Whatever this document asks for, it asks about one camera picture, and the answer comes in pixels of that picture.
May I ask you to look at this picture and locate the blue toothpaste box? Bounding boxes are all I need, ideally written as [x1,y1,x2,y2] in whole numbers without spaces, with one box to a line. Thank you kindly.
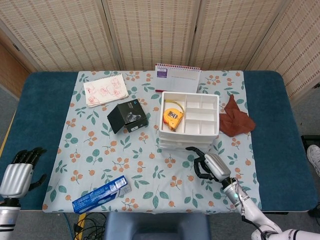
[71,175,133,214]

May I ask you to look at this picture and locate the black floor cables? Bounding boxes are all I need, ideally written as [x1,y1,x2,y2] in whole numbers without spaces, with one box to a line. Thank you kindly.
[73,212,108,240]

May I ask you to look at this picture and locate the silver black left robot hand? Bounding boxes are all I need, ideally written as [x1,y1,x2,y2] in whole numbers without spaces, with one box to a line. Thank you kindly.
[0,146,48,199]

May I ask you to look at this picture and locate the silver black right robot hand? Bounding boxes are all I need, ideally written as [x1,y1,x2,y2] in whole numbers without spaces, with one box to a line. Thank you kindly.
[185,146,233,185]

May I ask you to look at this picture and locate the clear plastic deep drawer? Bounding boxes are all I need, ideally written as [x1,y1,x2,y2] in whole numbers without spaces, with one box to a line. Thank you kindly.
[157,146,212,154]

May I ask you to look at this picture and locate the white drawer organizer box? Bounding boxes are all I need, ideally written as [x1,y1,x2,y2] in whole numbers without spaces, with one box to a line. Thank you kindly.
[156,91,221,154]

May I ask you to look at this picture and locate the black floor equipment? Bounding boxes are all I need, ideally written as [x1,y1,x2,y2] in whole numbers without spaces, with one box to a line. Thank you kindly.
[301,134,320,151]

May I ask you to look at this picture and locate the brown cloth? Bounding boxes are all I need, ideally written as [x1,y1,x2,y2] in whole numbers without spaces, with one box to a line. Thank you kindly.
[219,94,257,138]

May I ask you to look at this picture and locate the blue floor cable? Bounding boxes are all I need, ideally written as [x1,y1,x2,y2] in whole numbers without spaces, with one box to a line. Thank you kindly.
[63,212,76,240]

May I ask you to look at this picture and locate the woven bamboo folding screen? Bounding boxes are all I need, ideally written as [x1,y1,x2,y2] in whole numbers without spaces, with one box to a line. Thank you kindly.
[0,0,320,105]

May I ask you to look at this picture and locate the yellow tape measure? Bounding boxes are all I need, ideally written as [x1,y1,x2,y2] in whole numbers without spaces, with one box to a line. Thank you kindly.
[163,99,186,132]

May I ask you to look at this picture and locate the black product box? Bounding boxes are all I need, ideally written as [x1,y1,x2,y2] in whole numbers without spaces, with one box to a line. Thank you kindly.
[107,99,148,135]

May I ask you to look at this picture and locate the floral print tablecloth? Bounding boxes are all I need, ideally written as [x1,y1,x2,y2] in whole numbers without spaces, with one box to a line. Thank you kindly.
[41,70,263,215]

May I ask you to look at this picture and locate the blue padded seat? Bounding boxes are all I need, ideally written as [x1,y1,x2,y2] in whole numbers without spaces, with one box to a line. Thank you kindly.
[103,212,212,240]

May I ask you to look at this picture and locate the white sneaker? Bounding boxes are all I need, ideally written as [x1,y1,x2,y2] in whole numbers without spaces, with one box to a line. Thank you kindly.
[306,144,320,177]

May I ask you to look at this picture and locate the white desk calendar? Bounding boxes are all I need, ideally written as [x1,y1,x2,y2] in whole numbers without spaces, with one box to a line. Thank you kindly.
[154,63,202,95]

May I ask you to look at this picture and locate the notepad with red drawings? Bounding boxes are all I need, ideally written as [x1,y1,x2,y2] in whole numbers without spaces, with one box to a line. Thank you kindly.
[83,74,130,108]

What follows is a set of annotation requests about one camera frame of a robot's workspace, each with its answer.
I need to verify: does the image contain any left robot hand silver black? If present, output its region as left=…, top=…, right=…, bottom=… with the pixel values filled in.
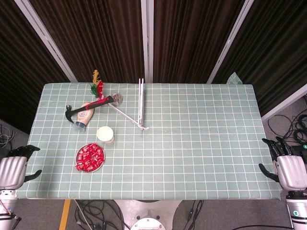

> TASK DESCRIPTION:
Across the data above, how many lines include the word "answer"? Give only the count.

> REPLY TO THE EXERCISE:
2